Box Office Usa, Spectre vince facile aspettando Hunger Games

Snoopy all’inseguimento di Spectre, con Love the Coopers primatista tra le novità del weekend

Calo del 50% rispetto a 7 giorni fa ed altri 35.4 milioni di dollari in tasca per Spectre, così arrivato ai 130 e in ritardo di 30 milioni rispetto ai 160 incassati da Skyfall dopo 10 giorni di programmazione.
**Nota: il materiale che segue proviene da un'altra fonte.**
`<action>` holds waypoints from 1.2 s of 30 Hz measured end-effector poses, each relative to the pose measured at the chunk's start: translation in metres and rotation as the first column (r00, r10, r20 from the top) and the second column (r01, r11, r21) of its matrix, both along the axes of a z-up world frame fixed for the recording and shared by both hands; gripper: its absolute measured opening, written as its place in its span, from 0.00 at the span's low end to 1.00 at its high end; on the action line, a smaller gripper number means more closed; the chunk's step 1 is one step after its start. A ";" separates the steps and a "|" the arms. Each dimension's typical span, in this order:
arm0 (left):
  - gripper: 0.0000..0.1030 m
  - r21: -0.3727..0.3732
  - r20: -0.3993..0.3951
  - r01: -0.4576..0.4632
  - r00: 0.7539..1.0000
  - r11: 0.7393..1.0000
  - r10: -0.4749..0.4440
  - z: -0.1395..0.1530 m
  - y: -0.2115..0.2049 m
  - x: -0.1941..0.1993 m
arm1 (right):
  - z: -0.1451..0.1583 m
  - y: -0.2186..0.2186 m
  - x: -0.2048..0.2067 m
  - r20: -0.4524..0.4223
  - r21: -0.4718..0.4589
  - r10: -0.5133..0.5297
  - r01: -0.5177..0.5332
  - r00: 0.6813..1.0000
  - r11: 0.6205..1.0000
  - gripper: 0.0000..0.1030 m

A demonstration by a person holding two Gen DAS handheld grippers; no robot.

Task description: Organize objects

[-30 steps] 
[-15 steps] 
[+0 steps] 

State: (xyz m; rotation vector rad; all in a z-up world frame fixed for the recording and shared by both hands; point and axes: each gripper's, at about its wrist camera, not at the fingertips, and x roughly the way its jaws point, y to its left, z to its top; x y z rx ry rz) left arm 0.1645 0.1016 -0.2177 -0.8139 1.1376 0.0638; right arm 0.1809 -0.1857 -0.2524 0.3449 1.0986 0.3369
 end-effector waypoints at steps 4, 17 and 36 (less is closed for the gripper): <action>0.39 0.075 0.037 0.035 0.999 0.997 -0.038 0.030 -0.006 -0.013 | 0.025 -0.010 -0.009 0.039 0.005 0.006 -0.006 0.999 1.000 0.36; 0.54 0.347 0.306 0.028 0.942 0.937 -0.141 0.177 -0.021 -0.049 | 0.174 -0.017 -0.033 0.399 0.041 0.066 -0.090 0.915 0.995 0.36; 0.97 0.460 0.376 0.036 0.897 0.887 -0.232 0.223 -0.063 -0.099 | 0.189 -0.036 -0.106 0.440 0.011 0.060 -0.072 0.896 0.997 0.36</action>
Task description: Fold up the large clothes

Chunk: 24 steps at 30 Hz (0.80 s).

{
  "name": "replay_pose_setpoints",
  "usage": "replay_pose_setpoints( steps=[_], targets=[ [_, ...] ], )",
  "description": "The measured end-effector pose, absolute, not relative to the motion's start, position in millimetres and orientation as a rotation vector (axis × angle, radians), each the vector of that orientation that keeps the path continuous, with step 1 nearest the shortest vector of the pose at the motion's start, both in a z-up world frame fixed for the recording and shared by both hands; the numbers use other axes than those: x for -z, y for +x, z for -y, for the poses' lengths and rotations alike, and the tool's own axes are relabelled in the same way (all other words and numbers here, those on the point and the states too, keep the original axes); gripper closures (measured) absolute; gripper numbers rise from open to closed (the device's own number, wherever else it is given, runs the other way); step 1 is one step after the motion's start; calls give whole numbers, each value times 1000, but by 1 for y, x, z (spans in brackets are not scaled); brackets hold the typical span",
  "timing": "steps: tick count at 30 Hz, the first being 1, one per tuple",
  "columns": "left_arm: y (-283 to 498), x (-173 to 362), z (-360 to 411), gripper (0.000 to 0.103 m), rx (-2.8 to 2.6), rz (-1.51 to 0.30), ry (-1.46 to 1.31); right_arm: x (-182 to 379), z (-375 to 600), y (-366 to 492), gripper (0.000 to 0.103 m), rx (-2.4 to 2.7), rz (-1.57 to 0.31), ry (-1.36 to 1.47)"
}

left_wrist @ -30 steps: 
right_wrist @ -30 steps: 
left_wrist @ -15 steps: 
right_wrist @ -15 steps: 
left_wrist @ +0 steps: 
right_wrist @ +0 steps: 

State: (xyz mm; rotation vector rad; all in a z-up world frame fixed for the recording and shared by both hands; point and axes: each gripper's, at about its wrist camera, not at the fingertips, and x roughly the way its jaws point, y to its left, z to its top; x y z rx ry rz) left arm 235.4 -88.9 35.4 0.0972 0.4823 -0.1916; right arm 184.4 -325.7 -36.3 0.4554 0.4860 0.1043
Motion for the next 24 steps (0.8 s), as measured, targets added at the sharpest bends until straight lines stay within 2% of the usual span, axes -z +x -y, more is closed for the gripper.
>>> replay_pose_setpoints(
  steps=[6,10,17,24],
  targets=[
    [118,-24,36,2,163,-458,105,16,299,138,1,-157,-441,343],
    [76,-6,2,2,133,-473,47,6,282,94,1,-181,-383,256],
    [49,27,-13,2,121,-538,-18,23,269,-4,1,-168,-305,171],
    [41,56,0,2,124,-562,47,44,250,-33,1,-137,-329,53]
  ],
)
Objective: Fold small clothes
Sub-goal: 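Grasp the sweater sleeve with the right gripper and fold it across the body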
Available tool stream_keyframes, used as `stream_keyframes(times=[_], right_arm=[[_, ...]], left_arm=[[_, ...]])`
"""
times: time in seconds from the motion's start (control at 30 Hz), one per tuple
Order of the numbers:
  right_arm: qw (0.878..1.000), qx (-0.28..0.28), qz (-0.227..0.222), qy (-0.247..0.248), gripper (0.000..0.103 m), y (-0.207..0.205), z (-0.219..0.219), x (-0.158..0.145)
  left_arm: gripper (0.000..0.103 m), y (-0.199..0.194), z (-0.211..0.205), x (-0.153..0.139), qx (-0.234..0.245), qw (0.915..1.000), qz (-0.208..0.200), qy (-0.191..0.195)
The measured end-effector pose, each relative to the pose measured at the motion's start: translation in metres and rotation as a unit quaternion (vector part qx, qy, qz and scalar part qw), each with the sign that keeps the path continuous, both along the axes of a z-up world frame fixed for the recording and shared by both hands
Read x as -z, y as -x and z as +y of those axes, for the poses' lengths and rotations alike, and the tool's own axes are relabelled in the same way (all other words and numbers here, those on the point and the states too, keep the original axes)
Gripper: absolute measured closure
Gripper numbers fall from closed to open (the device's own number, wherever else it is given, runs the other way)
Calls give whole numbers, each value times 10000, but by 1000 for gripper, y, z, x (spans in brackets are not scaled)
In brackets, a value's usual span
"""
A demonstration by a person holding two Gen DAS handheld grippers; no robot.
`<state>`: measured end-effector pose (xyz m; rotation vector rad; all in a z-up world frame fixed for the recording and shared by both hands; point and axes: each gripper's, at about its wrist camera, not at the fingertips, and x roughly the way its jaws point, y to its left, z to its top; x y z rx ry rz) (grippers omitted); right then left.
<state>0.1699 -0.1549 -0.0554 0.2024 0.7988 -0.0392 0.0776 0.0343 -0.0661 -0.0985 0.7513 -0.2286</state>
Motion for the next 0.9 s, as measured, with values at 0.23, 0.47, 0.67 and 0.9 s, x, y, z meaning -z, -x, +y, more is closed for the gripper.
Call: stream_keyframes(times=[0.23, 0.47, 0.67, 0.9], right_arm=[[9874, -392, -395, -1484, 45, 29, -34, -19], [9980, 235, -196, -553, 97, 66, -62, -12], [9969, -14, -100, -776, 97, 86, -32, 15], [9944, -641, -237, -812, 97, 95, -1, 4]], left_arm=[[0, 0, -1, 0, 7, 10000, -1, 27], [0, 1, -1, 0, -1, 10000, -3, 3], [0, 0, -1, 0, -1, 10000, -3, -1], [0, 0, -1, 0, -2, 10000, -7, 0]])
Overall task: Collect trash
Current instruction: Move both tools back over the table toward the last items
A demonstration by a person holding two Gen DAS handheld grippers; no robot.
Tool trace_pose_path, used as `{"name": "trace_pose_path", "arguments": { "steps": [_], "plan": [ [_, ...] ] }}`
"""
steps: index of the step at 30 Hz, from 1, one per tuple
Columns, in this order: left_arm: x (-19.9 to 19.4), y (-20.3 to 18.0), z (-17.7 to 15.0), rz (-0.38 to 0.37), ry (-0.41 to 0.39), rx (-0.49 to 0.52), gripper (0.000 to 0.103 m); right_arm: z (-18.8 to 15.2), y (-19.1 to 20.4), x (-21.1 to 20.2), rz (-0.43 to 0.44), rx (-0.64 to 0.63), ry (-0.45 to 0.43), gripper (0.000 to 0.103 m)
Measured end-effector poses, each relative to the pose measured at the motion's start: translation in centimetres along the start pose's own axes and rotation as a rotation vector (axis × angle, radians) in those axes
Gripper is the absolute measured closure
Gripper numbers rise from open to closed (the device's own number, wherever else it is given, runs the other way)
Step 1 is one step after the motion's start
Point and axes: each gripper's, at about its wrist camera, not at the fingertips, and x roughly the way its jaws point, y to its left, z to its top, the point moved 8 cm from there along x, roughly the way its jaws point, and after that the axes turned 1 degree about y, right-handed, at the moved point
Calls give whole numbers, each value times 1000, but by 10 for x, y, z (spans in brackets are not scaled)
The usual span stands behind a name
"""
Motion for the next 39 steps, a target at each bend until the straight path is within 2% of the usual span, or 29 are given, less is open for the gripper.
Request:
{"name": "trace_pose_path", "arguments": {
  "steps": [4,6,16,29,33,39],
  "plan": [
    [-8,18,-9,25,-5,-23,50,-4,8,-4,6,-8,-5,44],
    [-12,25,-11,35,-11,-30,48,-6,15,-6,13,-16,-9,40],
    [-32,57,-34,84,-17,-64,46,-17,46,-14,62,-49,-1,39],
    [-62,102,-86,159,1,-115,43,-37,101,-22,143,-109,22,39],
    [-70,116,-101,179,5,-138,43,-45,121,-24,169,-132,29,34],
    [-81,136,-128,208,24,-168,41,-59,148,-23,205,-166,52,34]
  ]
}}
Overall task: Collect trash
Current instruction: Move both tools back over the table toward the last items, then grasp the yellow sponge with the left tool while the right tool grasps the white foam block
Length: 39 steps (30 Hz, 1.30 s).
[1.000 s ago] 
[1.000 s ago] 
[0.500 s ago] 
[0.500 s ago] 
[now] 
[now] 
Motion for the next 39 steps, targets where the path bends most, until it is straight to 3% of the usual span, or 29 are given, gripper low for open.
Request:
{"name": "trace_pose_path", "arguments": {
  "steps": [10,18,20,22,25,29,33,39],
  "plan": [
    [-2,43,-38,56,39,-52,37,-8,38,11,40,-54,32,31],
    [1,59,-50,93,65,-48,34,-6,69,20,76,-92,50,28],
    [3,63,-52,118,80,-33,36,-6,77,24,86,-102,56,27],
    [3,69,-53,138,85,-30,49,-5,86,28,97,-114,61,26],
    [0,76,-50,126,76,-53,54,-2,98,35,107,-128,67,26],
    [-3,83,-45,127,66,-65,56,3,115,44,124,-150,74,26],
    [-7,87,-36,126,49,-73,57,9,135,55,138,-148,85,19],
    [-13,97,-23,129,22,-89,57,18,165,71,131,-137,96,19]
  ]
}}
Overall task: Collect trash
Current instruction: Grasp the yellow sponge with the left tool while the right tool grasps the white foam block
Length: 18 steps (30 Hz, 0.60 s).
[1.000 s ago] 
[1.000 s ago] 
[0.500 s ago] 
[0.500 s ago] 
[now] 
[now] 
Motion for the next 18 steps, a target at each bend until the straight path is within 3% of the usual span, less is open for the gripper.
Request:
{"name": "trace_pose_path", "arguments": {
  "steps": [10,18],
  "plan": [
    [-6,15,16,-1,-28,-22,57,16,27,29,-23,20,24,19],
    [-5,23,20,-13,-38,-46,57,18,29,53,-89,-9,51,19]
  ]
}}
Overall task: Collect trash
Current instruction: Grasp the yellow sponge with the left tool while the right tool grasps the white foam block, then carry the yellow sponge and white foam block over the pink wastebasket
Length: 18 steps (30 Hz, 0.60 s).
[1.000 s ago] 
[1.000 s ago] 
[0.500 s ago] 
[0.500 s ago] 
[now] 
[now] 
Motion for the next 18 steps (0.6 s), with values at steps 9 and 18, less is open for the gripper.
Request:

Dal punto di vista internazionale si segnalano i 48 milioni raccolti all’esordio in Cina, per un totale worldwide che ha toccato quota 544 milioni di dollari. Niente male, anche se appare impossibile replicare i 1,108,561,013 dollari del 2012. Dietro Bond tiene Snoopy & Friends, con altri 24 milioni di dollari in tasca e un totale americano arrivato agli 82. Ne è costati 100. Debutto in 3° posizione per Love the Coopers, comedy CBS che ha incassato 8.5 milioni di dollari, con The Martian ancora in Top5 dopo 7 settimane di programmazione. Tenuta super il titolo di Ridley Scott, arrivato ai 207 milioni di dollari casalinghi, con The 33, film con Antonio Banderas sui 33 minatori cileni, esordiente con poco meno di 6 milioni di dollari.

A quota 74 milioni troviamo invece Piccoli Brividi, seguito dai 62 de Il ponte delle spie e dai 2.8 di Prem Ratan Dhan Payo, film indiano che ha fatto sua la seconda miglior media per sala, pari a 8,392 dollari. Chiusura di chart con i 165 milioni di Hotel Transylvania 2, i 26 di The Last Witch Hunter e l’esordio da 1,392,000 dollari di My All American. Da segnalare la scalata del potente Spotlight, visto a Venezia, salito a quota 61 copie e in grado di incassare quasi un milione e mezzo di dollari, con una media di 22,925 dollari a sala, mentre By the Sea di Angelina Jolie, uscito in 10 copie e stroncato dalla stampa, ha incassato 95,440 dollari. Delusione confermata, infine, per Steve Jobs di Danny Boyle, che ha salutato tutti con poco più di 17 milioni di dollari, dopo esserne costati 30.

Weekend molto ricco il prossimo grazie alle uscite di The Night Before, nuova comedy di Jonathan Levine, de Il segreto dei Suoi Occhi e soprattutto di Hunger Games: il Canto della Rivolta – Parte 2, pronto ad invadere oltre 4000 sale con l’ultimo capitolo della saga. La prima parte, uscita un anno fa, incassò 121,897,634 dollari al debutto, facendo peggio sia di Catching Fire (158,074,286 dollari) che di Hunger Games (152,535,747 dollari). Jennifer Lawrence riuscirà a migliorarsi?